Directions for this task: All lines from the entries below that contain the string "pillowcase" should be copied out.

Data excerpts:

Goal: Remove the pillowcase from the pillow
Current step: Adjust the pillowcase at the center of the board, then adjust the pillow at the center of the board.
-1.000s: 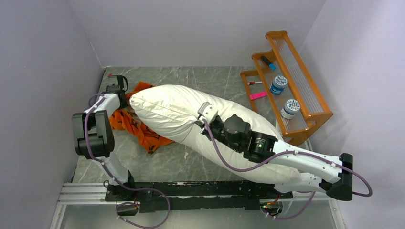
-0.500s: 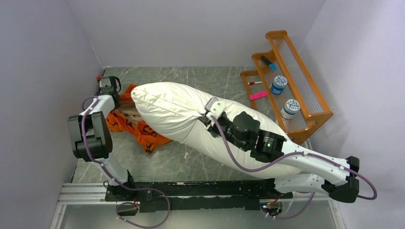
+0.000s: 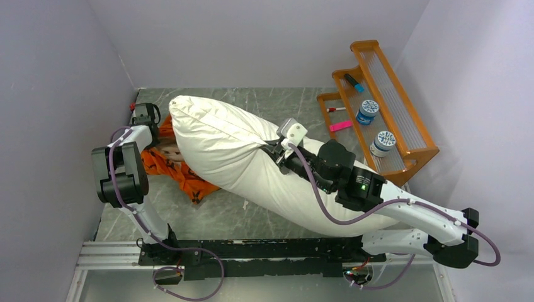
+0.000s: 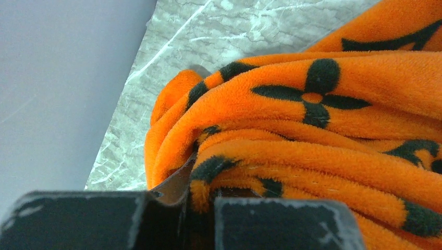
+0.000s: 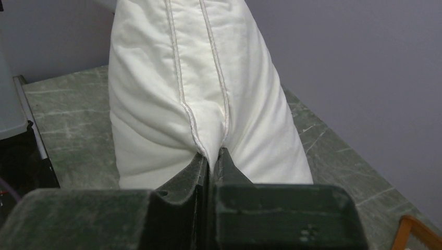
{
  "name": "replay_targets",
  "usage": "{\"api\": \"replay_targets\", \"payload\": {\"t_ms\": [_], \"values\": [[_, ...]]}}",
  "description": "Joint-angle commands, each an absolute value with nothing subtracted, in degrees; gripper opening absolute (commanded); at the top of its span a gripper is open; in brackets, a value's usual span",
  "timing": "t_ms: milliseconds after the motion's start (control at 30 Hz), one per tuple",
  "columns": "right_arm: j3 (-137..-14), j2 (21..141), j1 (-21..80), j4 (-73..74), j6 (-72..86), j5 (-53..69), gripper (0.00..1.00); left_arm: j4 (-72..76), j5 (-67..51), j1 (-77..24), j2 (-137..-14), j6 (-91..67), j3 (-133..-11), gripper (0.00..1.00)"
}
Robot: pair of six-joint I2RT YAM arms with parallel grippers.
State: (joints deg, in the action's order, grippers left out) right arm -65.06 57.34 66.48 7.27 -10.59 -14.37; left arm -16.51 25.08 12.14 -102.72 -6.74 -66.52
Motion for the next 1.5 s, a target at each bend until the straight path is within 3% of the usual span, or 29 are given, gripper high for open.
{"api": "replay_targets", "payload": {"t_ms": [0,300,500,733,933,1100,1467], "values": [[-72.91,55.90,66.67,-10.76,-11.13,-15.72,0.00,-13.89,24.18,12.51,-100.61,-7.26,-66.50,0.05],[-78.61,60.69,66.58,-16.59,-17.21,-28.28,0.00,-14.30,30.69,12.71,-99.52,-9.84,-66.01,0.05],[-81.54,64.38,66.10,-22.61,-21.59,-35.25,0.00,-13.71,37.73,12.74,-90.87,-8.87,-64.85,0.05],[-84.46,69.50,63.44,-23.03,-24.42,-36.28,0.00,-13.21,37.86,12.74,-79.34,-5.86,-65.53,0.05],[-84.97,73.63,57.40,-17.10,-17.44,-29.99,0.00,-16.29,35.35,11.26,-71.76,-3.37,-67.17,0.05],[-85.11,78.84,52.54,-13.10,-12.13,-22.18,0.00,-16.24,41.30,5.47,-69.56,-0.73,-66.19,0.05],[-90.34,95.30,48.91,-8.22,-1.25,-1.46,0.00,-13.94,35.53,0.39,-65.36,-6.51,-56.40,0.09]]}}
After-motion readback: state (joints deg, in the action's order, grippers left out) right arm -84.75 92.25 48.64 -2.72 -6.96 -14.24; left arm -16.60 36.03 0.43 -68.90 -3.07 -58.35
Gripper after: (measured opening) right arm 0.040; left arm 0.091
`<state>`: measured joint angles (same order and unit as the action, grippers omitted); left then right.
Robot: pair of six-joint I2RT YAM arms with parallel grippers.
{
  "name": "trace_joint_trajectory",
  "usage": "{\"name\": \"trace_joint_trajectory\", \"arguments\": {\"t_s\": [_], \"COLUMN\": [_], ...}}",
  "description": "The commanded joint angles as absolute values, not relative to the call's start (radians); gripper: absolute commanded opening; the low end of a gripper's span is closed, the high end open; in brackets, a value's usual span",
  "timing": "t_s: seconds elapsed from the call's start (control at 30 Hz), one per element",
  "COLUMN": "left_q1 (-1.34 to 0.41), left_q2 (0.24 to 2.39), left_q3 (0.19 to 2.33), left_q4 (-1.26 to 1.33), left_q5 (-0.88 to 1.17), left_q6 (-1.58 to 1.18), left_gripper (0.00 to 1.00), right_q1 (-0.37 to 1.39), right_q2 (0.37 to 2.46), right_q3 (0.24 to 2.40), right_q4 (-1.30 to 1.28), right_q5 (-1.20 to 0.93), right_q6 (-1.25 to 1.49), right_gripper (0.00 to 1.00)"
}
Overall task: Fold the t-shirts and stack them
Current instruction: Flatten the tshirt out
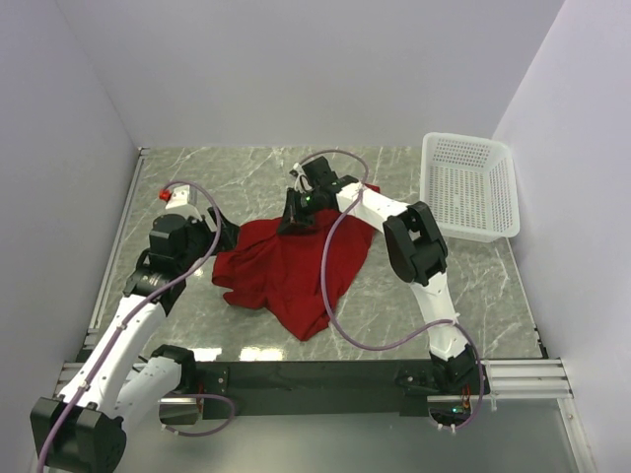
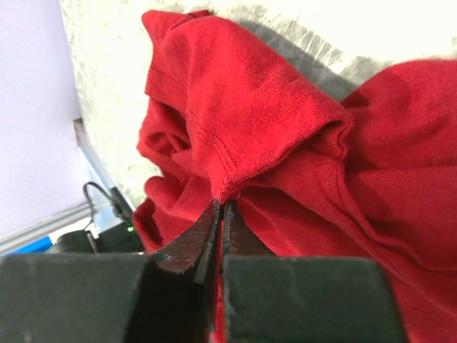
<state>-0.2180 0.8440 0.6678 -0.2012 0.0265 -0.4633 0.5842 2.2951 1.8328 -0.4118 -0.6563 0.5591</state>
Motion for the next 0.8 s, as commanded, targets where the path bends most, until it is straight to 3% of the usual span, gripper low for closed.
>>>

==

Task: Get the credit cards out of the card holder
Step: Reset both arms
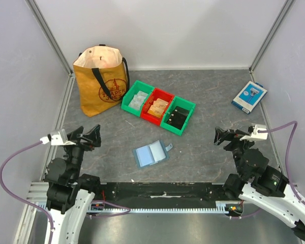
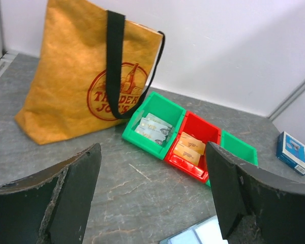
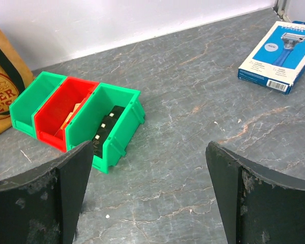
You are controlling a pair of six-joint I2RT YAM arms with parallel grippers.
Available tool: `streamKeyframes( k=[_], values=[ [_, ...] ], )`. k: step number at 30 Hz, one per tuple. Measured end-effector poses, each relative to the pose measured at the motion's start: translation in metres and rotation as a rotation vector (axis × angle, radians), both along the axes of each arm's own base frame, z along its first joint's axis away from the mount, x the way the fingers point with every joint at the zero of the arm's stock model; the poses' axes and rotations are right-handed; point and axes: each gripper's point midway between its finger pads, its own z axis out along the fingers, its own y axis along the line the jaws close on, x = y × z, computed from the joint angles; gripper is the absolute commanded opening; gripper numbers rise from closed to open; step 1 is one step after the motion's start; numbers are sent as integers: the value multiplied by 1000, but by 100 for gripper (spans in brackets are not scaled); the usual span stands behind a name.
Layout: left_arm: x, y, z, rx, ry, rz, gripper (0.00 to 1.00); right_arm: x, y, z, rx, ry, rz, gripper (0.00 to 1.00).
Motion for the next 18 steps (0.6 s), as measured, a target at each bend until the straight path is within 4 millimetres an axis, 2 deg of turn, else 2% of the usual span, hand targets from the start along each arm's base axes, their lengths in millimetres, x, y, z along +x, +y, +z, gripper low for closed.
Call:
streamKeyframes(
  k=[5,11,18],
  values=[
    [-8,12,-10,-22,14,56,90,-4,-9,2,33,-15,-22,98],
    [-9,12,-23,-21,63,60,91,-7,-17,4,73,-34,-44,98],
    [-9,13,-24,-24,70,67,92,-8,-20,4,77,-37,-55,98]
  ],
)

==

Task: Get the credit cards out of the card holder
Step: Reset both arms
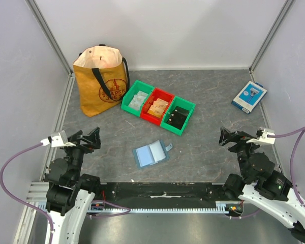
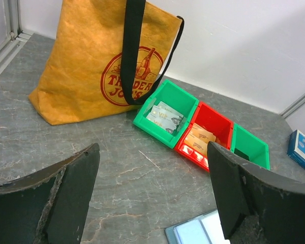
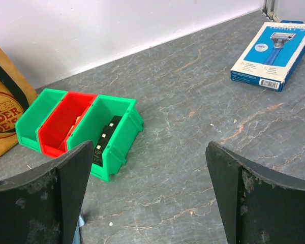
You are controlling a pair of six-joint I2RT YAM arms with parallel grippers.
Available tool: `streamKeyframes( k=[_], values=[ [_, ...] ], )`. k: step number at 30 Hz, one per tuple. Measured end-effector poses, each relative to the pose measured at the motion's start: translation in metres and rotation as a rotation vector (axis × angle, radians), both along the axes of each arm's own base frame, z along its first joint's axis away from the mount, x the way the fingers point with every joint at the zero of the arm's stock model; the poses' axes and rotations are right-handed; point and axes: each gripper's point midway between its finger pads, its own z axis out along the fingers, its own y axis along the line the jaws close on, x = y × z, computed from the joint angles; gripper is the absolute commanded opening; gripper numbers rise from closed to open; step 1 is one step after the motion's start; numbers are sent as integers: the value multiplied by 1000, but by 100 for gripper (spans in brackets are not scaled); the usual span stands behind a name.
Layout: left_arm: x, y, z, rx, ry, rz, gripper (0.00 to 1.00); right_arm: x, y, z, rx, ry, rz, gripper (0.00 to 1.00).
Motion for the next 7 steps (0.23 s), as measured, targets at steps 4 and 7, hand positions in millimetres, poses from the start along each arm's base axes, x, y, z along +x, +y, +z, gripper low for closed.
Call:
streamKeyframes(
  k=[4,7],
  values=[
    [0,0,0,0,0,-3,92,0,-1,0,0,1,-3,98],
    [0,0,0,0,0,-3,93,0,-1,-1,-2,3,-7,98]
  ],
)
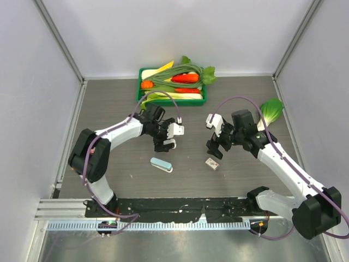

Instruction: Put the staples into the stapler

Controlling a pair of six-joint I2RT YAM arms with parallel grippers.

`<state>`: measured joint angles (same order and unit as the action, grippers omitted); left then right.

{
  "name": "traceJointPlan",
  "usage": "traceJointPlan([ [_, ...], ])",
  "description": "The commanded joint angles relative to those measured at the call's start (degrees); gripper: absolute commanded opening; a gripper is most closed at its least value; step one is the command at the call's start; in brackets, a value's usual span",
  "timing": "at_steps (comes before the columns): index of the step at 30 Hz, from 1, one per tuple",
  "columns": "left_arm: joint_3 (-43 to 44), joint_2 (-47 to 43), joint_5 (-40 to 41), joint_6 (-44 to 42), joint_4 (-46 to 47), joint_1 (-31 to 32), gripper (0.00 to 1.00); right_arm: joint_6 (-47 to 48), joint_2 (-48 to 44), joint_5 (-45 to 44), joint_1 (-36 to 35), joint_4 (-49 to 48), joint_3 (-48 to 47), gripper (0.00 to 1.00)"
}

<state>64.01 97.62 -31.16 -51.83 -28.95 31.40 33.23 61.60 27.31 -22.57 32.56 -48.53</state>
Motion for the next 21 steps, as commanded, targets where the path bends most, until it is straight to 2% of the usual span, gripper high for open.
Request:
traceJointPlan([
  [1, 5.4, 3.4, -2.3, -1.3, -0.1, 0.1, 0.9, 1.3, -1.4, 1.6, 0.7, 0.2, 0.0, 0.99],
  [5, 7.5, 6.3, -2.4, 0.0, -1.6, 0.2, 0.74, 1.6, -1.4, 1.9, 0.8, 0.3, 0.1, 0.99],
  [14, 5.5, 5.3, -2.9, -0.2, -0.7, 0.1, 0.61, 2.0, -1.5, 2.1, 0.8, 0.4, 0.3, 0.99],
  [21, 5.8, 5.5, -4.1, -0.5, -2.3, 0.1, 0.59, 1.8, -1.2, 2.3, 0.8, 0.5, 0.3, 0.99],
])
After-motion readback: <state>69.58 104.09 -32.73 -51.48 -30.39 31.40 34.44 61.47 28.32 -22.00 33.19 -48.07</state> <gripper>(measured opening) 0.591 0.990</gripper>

Exercise answer:
Goal: Remove the pillowcase from the pillow
Current step: Adjust the pillowcase at the center of the board, then adjust the pillow at the center of the board.

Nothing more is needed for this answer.